Un texte signé Jocelyn Manchec

USA - 1977 - Stuart Hagmann
Titres alternatifs : Tarantulas: The Deadly Cargo
Interprètes : Claude Akins, Pat Hingle, Tom Atkins, Deborah Winters, Charles Frank

retrospective

Tarantulas: Le Cargo de la Mort

L’épouvante animalière dépend principalement de trois courants, parfois combinés mais pas toujours, que sont le gigantisme (ou plus vastement la mutation), la délocalisation (un prédateur amené dans un nouveau contexte, peu préparé à sa présence) et le surnuméraire (indispensable pour soutenir le principe invasif !). Il en va surtout de ce dernier lorsque l’on traite des insectes (exception faite de la SF 50’s, le cauchemar atomique ayant plutôt joué la carte de la croissance aussi soudaine que terrifiante, telle qu’on la retrouve dans THEM ! (Gordon Douglas, 1954), TARANTULA (Jack Arnold, 1955)).
La SF accompagnant souvent les angoisses d’une époque, les horribles années 70 se parent donc volontiers de préoccupations écologiques, voire politico-écologiques.

Un avion-cargo en provenance d’Amérique du sud, transportant une importante cargaison de café frelaté, se crashe dans une orangeraie de Californie. Les sacs de café sont infestés de tarentules extrêmement venimeuses, qui vont se répandre dans toute la région. Semant la mort et la terreur sur leur passage, les redoutables araignées envahissent la ville toute proche.

Le fort modeste TARANTULAS – LE CARGO DE LA MORT, modeste surtout dans sa forme et ses tonalités spectaculairement télévisuelles (casting, montage, musique, mais aussi réalisation puisque Stuart Hagmann fut un metteur en boîte récurrent des séries MISSION:IMPOSSIBLE et MANNIX) est ainsi bien en phase avec son temps en évoquant, par exemple, lors de ce qui ne constitue que le prologue du film (!), l’inconséquence de petits escrocs américains important du café équatorien, vraisemblablement impropre à la consommation, sans aucune autorisation ni contrôle sanitaire face à des autorités locales corrompues jusqu’à la moelle (le bras de fer d’exactions pour que chacune des parties arrive à ses fins est d’un remarquable cynisme !).
Les intérêts financiers d’un grand exploitant d’orangeraies retarderont plus tard le travail des héros tentant de sauver les leurs (mais la lutte est déjà plus molle : le patron n’est pas vraiment l’odieux bougre de patron de service (c’est même un farouche partisan anti-pesticide et il fête ses ventes avec ses ouvriers les plus moustachus)).

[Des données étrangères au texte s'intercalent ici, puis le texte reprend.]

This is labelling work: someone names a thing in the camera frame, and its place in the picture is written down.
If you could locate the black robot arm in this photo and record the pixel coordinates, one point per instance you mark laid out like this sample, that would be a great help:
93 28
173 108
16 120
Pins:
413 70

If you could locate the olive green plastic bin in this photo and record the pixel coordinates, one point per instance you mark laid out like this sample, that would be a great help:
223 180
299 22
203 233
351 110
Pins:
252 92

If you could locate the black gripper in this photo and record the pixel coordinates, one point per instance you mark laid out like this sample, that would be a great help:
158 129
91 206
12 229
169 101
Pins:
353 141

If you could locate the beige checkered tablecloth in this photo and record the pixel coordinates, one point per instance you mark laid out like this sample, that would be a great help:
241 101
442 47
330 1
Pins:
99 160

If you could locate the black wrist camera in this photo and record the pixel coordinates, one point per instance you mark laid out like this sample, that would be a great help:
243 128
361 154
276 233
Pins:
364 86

Les péripéties sont davantage le fait d’une petite et arythmique vendetta adultère locale (et encore…) mais surtout de la légèreté générale avec laquelle est prise le problème (voir le ridicule accident de moto). On sanglotera ainsi bien une minute lorsqu’un proche trépassera (dont un enfant !!) mais personne ne s’affole jamais vraiment. Surtout on lave son linge arachnéen en famille (pas d’intervention de fédéraux, de militaires, de médecins un peu plus capé que le vieux généraliste ventripotent… aucune autorité !) ! Et lorsqu’on fait appel à un « spécialiste » (un improbable toxicologue amateur d’araignées qui ne se lèvera jamais de sa chaise), il semble ne pas quitter son domicile, loin de toute institution, et n’assoit sa compétence que par l’emploi fugace de latin et le port démonstratif de cravate.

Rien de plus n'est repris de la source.